Bahkan, Perppu itu kini sudah didaftarkan untuk diuji secara materi di MK oleh pengacara Habiburokhman. Menanggapi hal itu, Direktur Lingkar Madani (Lima) Indonesia, Ray Rangkuti, melihat Perppu itu lebih bersifat politis ketimbang proses hukum.

"Meskipun outputnya adalah hukum, tetapi proses keluarnya Perppu itu bersifat politik. Karena definisi genting dan mendesak itu definisi politik," kata Ray di Gedung MK, Jakarta, Selasa (21/10/2013).

Namun demikian, Ray mengatakan akan lebih tepat jika Habib juga ke DPR. Sebab, DPR adalah lembaga yang berwenang mengesahkan Perppu. "Meminta agar DPR menyatakan mendukung untuk menegakkan proses itu. Karena menurut saya, kalau prosesnya yang mau mereka sengketakan, bagi saya lebih tepat kepada putusan politik," kata Ray.

Yang jelas, lanjut Ray, Perppu itu saat ini belum bisa diberlakukan karena belum ada persetujuan parlemen. "Kan sebelum diterima DPR, tidak berlaku Perppu ini. Artinya belum bisa dieksekusi (di MK).

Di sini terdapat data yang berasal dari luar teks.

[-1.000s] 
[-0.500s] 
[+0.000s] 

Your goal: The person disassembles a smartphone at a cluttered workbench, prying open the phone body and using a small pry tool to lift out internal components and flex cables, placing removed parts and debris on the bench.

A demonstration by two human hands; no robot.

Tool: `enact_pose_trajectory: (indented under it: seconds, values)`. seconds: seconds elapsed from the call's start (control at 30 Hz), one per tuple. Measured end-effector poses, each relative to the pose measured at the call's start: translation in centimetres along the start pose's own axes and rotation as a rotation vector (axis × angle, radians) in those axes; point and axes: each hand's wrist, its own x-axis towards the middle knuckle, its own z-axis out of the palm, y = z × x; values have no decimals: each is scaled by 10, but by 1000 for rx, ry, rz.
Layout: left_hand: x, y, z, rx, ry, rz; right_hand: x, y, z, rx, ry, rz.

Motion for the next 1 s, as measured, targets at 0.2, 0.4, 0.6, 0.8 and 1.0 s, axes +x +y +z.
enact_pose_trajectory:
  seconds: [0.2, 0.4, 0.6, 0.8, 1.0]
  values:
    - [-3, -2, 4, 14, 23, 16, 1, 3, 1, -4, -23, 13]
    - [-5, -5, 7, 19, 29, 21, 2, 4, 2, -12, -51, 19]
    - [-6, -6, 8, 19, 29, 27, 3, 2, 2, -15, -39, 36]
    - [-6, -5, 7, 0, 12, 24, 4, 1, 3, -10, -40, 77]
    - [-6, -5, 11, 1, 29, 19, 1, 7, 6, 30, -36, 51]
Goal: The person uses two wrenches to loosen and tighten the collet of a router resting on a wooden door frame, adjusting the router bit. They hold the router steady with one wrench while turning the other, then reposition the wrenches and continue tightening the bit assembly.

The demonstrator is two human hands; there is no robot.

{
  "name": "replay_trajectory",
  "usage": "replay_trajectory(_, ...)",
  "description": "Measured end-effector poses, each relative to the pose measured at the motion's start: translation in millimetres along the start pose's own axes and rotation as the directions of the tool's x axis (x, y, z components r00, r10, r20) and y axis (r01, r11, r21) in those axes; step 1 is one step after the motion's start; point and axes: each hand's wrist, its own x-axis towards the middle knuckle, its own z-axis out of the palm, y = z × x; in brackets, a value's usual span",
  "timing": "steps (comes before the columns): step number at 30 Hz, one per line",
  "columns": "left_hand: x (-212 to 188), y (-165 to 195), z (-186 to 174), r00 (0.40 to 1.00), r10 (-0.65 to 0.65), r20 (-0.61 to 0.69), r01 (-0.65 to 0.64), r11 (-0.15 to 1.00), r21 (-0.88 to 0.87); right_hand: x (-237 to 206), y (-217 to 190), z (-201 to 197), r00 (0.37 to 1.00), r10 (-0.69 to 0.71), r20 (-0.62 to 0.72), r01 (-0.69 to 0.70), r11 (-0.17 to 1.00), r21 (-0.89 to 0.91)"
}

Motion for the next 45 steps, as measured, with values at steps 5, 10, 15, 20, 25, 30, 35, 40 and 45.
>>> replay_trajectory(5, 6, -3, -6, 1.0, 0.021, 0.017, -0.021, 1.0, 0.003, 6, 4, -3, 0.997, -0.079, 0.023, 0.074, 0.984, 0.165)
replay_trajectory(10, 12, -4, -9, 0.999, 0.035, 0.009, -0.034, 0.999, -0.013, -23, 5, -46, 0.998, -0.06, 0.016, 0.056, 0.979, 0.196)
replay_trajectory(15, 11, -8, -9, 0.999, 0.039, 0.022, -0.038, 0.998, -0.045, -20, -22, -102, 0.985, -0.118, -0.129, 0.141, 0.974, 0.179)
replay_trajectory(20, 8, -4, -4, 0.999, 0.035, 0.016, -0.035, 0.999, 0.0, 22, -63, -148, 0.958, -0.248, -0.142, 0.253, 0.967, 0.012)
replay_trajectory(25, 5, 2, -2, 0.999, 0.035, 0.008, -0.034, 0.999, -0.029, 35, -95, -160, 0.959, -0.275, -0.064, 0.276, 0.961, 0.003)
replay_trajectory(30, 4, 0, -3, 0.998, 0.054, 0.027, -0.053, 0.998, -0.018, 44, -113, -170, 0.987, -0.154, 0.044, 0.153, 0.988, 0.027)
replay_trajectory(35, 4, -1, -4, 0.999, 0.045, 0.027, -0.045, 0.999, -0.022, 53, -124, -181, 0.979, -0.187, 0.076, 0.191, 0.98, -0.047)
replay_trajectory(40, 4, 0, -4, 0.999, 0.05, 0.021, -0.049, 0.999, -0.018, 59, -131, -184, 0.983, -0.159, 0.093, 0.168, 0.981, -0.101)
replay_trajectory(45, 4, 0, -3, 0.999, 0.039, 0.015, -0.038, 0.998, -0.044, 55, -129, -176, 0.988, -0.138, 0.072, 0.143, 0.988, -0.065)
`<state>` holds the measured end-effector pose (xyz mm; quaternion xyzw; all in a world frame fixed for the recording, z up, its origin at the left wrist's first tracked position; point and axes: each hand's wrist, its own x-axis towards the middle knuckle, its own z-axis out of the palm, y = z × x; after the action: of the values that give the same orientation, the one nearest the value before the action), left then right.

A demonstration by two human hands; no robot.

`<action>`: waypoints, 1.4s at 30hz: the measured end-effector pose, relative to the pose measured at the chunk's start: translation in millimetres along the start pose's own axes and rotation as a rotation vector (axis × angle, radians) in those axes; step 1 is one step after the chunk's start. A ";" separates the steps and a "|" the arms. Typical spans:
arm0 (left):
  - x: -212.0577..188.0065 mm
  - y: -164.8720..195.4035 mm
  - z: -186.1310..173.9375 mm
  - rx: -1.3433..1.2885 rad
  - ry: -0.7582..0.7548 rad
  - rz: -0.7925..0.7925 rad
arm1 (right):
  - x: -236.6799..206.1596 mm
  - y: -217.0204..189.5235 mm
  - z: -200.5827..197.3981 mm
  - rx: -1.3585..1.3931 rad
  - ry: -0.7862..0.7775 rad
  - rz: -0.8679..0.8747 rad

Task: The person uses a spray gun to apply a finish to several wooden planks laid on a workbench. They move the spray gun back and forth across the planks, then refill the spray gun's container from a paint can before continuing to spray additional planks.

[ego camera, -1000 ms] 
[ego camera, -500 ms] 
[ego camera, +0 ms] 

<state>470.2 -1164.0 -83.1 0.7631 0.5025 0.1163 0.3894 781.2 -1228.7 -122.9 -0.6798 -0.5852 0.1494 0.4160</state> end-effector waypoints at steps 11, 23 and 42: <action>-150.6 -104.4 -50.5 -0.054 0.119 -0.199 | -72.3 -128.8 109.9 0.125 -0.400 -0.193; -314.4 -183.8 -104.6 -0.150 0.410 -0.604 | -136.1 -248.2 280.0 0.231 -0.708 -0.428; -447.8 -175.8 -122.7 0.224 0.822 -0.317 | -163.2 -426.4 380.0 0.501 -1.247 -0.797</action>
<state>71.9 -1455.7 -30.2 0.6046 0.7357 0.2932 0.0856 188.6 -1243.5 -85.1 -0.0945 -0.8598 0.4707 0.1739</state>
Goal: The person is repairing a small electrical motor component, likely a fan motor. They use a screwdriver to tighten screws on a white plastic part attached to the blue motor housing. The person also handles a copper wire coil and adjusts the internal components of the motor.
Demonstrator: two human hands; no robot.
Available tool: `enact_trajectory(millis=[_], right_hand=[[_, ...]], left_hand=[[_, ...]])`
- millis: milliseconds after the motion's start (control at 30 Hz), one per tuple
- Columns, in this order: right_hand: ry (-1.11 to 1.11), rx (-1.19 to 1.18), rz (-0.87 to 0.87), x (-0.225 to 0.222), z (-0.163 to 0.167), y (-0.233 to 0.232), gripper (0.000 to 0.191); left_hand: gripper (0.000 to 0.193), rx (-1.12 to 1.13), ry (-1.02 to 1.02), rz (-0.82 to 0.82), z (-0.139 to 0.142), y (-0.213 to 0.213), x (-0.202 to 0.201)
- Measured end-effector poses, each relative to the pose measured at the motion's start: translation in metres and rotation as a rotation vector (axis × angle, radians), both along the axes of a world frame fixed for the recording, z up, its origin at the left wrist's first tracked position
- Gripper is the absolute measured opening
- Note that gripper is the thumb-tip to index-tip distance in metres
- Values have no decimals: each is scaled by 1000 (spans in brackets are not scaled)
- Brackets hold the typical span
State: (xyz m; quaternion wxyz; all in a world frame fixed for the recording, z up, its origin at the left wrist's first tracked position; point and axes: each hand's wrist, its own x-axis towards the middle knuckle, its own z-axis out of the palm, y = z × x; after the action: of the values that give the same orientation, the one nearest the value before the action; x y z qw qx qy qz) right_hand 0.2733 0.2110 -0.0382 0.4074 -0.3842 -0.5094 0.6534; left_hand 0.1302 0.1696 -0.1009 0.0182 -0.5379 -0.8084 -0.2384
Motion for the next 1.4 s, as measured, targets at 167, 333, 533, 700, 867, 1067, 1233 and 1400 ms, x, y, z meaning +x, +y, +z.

Tetapi kalau mereka menyatakan sah baru dieksekusi," kata Ray.

Sebelumnya, Habiburokhman mendaftarkan gugatan uji materiil ke MK terhadap Perppu No 1 Tahun 2013 tentang Perubahan Kedua Atas UU No. 24 Tahun 2003 tentang MK. Menurut Habib, Perppu itu bertentangan dengan Pasal 22 UUD 1945 karena dikeluarkan tidak dalam keadaan genting dan memaksa.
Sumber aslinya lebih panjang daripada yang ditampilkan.